> **Exercise directions**: Within the data below, count the lines that include "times" and give only the count.

*** Opening Material for the task ***

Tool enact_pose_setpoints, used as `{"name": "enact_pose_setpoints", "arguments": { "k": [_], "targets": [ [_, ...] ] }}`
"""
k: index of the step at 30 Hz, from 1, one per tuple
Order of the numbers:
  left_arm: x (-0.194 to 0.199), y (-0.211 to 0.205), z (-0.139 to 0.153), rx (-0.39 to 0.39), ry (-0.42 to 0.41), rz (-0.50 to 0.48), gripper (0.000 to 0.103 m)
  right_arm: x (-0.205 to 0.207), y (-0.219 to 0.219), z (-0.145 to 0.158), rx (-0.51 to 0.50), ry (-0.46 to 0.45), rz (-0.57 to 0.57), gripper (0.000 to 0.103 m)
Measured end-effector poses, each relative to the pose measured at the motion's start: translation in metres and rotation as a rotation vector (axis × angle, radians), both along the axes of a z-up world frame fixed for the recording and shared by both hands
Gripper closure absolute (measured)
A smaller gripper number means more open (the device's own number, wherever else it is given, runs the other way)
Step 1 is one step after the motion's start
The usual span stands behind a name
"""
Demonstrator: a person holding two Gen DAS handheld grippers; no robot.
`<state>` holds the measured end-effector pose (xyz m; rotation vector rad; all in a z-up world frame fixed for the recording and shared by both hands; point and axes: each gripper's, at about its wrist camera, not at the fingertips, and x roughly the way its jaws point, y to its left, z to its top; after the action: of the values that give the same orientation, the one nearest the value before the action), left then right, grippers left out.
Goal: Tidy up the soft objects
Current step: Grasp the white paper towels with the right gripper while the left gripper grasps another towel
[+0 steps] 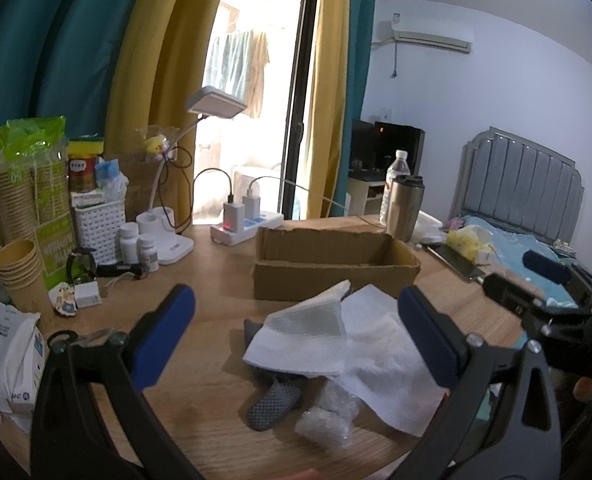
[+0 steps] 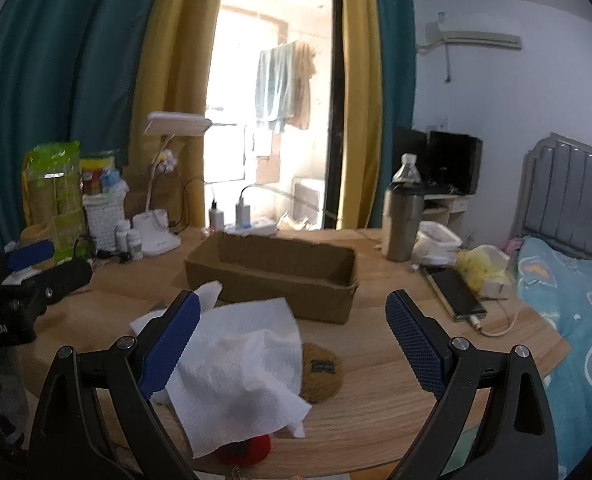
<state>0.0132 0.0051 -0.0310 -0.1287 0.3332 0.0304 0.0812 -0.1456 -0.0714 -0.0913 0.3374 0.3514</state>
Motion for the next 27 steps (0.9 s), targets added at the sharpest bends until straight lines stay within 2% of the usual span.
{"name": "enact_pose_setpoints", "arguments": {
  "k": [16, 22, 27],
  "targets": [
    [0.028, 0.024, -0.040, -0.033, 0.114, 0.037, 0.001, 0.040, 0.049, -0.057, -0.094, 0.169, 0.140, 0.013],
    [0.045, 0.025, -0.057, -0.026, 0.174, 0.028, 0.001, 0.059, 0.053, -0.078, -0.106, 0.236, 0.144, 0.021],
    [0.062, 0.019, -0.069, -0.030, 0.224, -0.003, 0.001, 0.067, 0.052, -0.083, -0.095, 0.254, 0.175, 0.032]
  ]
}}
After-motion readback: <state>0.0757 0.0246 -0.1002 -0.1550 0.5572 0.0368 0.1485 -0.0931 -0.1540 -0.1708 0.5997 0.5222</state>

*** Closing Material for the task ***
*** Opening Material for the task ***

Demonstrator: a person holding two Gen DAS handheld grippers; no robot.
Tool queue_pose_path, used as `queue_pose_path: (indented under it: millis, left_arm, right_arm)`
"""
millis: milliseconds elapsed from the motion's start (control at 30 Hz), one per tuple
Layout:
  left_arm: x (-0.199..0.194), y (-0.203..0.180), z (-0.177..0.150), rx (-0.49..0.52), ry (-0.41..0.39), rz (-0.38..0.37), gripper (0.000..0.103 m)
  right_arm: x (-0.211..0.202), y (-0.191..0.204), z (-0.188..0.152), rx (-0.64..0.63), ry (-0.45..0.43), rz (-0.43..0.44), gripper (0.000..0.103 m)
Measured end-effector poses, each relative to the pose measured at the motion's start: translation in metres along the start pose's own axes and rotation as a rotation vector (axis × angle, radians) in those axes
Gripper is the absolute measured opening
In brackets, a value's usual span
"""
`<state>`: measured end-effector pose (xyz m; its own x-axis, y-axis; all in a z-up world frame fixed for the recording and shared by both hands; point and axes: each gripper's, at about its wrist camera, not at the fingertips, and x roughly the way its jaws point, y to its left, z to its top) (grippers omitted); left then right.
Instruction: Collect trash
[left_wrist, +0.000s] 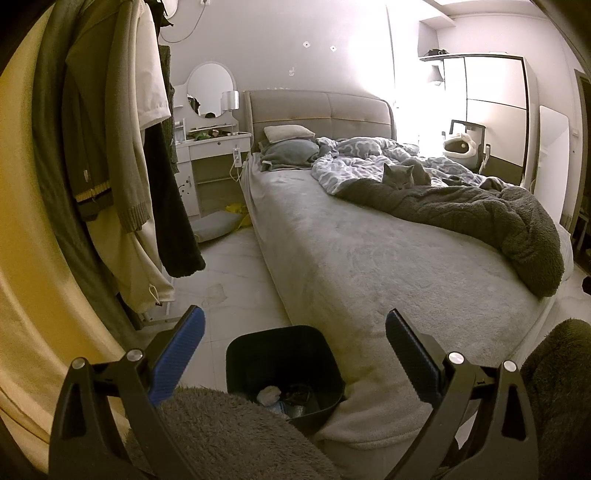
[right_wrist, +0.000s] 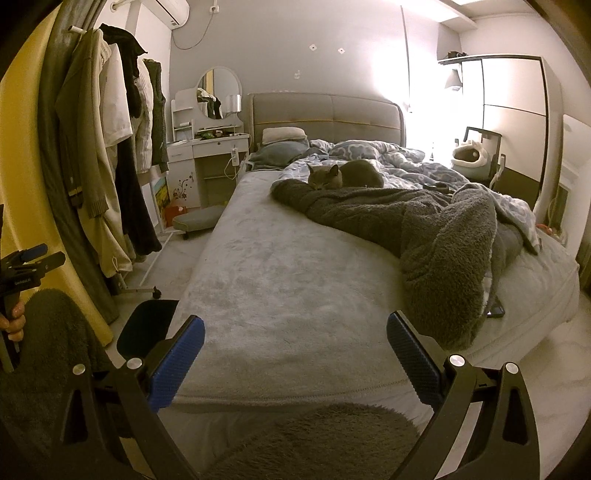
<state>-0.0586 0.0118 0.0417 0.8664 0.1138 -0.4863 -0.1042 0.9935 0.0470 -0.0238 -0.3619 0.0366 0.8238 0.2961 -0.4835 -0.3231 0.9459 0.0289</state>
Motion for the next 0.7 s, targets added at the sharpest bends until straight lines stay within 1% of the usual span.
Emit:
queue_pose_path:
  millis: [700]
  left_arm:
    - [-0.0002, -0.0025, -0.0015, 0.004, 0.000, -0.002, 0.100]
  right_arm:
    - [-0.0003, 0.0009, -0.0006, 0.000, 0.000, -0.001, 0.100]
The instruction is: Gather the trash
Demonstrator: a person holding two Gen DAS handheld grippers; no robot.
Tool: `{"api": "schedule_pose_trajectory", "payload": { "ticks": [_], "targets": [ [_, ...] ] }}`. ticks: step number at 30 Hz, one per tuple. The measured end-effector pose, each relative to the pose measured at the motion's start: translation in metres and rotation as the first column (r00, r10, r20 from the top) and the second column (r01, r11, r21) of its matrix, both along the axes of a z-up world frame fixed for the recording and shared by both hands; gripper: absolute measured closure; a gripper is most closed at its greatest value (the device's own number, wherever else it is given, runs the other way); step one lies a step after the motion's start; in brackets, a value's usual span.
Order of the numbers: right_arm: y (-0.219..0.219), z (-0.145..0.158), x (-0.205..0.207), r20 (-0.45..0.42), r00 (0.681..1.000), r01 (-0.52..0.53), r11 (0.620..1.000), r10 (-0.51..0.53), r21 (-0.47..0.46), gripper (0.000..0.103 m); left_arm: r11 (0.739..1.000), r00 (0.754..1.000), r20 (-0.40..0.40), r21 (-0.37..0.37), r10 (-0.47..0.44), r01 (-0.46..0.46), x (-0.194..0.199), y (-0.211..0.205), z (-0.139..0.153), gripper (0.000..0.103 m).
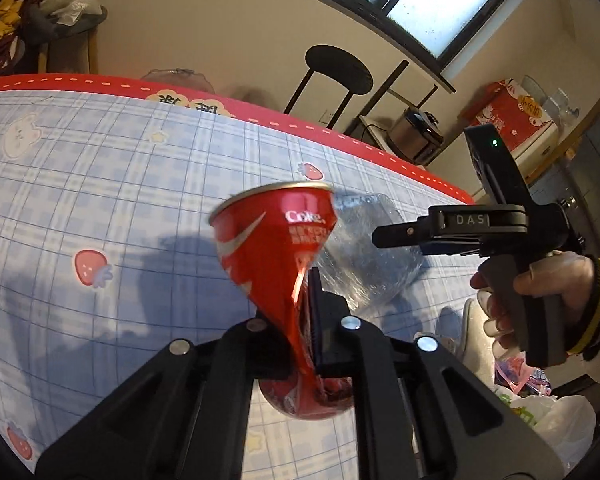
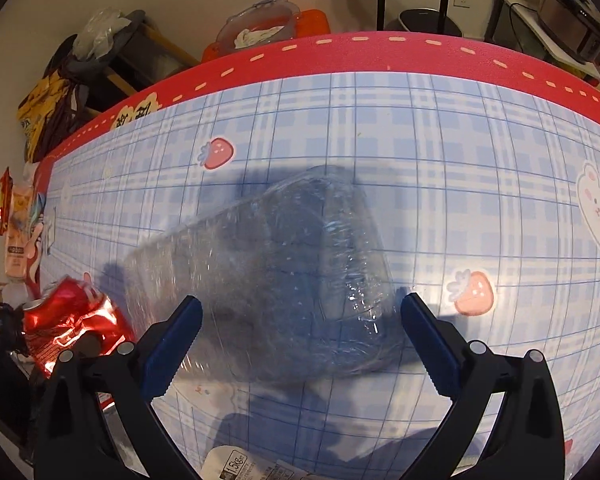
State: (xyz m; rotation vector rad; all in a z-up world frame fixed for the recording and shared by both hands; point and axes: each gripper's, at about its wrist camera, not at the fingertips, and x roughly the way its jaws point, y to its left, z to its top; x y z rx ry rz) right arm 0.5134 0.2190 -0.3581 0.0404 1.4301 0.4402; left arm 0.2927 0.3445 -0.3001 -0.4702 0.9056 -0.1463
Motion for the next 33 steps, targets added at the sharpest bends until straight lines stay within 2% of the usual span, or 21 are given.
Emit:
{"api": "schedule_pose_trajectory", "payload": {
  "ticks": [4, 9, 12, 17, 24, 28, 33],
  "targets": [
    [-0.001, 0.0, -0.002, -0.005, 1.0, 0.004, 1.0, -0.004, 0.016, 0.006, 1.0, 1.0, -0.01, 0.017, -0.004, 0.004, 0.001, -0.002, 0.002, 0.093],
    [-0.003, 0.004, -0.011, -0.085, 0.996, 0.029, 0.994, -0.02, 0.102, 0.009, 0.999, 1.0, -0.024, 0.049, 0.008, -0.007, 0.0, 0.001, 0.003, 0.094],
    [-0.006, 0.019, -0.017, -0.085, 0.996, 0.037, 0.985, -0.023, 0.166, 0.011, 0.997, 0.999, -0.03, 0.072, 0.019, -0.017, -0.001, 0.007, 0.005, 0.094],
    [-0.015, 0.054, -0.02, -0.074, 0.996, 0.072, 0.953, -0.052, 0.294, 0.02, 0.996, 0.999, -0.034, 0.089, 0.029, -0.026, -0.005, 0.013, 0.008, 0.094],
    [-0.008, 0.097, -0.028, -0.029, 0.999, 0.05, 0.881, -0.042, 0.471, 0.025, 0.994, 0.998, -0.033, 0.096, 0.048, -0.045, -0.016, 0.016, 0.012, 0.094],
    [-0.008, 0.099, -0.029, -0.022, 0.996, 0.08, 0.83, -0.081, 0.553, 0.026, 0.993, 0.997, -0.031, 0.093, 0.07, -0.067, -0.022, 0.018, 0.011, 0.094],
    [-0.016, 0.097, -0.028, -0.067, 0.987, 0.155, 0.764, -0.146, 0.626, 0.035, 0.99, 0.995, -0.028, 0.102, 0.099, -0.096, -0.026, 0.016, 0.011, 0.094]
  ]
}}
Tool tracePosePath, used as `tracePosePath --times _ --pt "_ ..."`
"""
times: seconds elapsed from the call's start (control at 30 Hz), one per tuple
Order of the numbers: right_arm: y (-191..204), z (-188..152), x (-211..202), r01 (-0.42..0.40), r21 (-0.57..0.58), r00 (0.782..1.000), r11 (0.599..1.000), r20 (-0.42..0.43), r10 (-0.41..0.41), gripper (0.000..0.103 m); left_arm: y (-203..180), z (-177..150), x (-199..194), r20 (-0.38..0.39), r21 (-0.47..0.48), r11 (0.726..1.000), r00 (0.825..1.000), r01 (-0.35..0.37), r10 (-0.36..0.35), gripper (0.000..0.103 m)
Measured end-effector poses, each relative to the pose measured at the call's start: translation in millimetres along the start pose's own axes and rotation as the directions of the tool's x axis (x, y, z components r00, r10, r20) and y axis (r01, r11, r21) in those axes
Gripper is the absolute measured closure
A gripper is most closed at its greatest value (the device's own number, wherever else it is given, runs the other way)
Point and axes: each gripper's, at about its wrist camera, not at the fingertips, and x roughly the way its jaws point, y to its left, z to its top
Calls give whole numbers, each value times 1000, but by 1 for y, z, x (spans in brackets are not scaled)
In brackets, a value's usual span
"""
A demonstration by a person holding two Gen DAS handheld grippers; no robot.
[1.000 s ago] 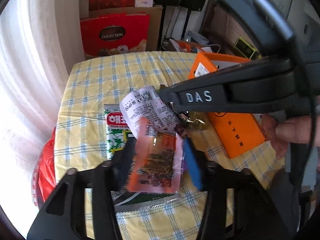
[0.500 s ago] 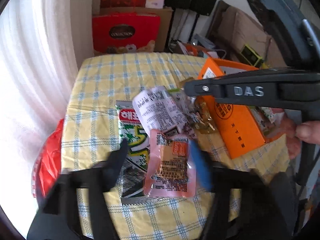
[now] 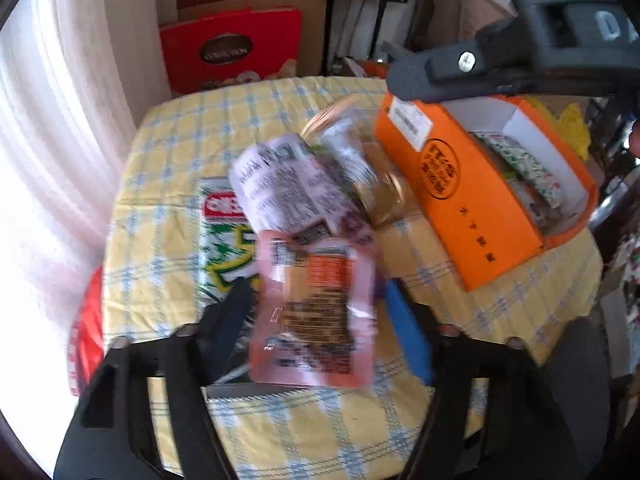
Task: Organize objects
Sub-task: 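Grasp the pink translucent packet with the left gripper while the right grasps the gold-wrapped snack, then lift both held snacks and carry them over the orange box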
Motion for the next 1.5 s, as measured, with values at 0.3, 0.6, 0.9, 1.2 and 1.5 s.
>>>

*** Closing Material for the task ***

> **Expected answer**: 3